A major article widely cited as proof of racial bias in the criminal justice system is actually anything but.
According to ProPublica’s May article “Machine Bias,” a popular risk assessment software program, used across the country to evaluate criminal defendants’ risk of reoffending, has extremely biased outcomes against black defendants compared to white ones.
The article’s findings have started to take off. Immediately after publication, it was cited on sites like The Daily Dot and Fusion. On June 25, The New York Times cited it as proof that both computer algorithms and law enforcement are substantially biased against blacks.

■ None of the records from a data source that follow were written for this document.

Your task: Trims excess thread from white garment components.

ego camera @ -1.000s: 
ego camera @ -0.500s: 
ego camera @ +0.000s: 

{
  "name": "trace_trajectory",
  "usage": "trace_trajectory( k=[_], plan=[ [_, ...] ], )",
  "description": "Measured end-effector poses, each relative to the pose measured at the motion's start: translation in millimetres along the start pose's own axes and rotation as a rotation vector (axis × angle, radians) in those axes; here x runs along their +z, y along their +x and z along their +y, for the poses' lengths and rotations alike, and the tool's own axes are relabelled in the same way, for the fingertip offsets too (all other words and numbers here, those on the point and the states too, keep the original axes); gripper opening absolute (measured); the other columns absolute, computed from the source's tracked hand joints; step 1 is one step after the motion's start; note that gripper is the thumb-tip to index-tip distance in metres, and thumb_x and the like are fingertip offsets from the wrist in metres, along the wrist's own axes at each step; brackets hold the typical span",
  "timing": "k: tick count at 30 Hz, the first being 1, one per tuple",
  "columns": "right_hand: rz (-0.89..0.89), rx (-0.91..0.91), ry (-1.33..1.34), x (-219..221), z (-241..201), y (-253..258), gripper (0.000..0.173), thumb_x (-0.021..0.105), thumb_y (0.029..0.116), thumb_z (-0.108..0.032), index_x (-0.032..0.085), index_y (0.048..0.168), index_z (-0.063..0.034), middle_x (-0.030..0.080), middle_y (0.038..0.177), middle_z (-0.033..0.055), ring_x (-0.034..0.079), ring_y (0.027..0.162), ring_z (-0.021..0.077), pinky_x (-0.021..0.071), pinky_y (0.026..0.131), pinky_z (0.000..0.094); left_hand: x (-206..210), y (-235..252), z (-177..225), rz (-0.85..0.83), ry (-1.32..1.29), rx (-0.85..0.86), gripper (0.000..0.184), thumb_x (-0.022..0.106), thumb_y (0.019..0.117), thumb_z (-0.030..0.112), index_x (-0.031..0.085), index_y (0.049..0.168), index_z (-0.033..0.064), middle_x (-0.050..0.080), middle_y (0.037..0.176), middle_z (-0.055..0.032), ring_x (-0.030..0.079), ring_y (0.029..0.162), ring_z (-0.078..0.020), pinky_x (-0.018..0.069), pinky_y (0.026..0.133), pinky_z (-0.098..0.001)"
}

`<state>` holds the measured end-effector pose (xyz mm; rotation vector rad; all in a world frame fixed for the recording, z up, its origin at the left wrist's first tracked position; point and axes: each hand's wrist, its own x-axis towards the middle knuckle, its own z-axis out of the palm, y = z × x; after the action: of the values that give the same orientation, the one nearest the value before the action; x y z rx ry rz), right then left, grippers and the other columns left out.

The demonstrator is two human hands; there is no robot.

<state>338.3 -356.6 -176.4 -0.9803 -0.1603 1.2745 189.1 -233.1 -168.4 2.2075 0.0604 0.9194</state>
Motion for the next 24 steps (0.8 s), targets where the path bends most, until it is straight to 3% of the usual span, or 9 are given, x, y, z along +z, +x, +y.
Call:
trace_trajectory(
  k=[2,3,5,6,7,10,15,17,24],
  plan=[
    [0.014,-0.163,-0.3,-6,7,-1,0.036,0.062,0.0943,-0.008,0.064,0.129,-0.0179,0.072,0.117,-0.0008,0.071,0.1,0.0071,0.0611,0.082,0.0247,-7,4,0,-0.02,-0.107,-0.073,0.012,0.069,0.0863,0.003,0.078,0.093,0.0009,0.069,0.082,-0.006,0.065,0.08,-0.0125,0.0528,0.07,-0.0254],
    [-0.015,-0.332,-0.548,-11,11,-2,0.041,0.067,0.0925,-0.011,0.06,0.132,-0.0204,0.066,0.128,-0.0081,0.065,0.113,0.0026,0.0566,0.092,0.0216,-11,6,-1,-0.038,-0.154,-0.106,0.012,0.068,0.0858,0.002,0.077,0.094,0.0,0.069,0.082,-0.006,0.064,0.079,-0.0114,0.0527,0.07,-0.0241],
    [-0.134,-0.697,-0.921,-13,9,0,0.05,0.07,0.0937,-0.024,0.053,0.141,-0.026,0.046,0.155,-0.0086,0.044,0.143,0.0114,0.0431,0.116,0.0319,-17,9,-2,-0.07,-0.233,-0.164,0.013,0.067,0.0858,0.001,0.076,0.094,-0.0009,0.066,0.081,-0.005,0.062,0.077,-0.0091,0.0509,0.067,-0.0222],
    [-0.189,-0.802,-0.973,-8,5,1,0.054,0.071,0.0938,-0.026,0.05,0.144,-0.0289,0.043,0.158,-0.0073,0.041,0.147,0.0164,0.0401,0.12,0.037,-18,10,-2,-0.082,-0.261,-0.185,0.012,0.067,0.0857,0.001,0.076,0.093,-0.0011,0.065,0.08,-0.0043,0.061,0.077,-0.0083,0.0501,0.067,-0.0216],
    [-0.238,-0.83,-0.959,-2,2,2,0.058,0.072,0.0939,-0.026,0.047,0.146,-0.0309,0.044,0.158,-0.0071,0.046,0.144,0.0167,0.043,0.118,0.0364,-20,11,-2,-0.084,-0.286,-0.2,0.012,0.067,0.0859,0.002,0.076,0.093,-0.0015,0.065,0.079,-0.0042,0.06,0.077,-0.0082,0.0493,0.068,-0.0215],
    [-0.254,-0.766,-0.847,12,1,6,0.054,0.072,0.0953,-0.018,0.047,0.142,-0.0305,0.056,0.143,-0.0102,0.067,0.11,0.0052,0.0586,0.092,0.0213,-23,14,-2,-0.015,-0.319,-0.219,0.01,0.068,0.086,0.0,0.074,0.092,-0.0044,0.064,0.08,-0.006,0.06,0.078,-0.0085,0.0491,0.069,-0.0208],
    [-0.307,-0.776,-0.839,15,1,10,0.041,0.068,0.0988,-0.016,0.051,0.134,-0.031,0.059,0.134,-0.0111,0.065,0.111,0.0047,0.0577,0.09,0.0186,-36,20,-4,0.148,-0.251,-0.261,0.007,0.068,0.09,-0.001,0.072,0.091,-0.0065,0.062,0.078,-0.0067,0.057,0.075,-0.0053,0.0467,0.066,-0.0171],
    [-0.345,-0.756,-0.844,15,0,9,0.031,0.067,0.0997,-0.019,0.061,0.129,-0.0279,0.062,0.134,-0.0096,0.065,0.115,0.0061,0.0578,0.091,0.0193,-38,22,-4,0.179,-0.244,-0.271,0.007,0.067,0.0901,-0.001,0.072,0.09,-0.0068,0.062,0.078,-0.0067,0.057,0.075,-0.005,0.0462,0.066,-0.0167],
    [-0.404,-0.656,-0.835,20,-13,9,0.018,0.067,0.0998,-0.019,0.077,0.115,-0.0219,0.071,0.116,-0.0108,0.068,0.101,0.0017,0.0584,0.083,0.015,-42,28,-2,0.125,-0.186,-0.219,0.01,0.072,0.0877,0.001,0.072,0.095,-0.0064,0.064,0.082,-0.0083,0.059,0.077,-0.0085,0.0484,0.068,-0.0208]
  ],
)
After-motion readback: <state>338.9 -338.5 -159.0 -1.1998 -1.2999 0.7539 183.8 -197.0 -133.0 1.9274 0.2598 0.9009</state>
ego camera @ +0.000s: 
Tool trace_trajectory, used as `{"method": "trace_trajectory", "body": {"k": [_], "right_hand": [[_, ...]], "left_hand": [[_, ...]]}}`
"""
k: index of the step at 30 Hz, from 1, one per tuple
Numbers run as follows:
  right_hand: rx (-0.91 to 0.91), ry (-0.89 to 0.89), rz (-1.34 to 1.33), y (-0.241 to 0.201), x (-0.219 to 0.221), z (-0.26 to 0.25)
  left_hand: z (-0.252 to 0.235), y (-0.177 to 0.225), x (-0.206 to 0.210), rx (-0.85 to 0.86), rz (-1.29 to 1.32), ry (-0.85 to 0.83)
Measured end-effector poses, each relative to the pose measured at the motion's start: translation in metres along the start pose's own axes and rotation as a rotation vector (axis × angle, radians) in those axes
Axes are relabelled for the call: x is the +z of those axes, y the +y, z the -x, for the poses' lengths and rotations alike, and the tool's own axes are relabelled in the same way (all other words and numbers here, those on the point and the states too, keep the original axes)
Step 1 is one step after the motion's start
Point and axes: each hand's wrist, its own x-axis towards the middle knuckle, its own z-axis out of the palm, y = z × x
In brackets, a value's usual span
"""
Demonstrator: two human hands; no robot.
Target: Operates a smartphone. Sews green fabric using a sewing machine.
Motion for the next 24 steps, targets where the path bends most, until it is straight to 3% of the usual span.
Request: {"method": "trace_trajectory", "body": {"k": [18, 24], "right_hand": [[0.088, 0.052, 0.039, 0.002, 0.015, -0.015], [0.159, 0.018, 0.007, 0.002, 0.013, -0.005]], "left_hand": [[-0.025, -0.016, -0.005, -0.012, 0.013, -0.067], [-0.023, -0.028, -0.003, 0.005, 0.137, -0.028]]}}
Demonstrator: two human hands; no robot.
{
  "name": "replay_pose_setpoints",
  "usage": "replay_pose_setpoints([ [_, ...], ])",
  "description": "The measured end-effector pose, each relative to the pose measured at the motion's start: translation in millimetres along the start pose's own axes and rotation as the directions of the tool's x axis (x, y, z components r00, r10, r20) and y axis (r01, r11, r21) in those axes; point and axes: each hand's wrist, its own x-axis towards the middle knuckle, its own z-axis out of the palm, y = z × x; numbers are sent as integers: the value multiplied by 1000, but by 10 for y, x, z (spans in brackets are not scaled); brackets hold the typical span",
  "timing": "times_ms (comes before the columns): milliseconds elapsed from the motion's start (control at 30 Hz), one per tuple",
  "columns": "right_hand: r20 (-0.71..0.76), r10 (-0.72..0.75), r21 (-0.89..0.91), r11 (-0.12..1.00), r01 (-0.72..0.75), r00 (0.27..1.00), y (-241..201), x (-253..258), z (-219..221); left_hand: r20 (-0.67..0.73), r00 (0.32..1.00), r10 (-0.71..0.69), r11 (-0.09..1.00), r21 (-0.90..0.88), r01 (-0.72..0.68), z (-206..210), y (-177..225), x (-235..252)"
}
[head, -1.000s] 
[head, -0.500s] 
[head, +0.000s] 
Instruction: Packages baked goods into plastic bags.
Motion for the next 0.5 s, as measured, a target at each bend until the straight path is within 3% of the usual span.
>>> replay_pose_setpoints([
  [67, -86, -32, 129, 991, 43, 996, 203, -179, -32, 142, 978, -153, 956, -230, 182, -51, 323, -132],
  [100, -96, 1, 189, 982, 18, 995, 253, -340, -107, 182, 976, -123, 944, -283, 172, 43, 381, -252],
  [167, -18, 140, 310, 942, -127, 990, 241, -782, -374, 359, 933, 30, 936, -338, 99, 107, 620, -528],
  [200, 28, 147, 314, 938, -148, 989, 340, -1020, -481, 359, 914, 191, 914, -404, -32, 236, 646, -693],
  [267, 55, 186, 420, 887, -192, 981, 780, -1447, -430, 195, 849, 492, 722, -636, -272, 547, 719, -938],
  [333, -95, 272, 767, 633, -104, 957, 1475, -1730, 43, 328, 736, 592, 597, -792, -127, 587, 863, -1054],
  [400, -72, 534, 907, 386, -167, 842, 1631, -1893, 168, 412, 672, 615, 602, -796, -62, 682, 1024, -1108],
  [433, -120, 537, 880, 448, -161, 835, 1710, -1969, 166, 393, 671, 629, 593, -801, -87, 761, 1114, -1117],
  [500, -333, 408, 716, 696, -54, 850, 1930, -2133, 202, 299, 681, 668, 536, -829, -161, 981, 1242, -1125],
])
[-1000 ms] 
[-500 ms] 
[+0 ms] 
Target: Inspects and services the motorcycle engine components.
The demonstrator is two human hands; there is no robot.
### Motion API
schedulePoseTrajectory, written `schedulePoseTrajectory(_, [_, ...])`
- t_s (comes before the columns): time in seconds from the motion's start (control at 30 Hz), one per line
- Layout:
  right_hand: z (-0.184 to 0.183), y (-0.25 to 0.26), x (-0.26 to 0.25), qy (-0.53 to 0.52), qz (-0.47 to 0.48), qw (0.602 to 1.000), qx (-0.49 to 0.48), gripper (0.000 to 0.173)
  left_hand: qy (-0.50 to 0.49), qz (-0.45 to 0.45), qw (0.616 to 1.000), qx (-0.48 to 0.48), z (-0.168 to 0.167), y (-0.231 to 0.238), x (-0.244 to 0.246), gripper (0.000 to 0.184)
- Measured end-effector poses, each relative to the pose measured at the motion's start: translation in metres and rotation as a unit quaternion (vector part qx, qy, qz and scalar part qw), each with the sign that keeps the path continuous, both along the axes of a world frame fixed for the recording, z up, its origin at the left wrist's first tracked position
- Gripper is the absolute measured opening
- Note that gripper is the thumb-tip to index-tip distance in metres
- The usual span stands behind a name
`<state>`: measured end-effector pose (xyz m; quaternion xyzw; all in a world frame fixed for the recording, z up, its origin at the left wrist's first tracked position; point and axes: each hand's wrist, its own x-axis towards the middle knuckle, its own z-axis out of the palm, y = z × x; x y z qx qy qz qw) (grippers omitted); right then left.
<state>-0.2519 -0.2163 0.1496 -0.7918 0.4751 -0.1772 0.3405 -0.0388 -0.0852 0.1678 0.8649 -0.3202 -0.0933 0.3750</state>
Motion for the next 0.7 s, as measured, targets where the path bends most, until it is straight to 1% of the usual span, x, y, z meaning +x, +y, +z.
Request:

Last week, it was touted by FiveThirtyEight’s science reporter.
But ProPublica’s conclusions are deeply flawed, representing a major error in statistical reasoning on the part of its staff.
1. How ProPublica could find bias
ProPublica’s investigation focused on the COMPAS tool from Northpointe, Inc., which predicts a criminal defendant’s likelihood of reoffending after release based on inputs for over 100 different variables (race is explicitly excluded). COMPAS rates defendants on a 1-10 scale, with 1 being the lowest risk and 10 being the highest. COMPAS is used nationwide in pretrial, sentencing, and parole hearings to assist in a variety of judicial decisions.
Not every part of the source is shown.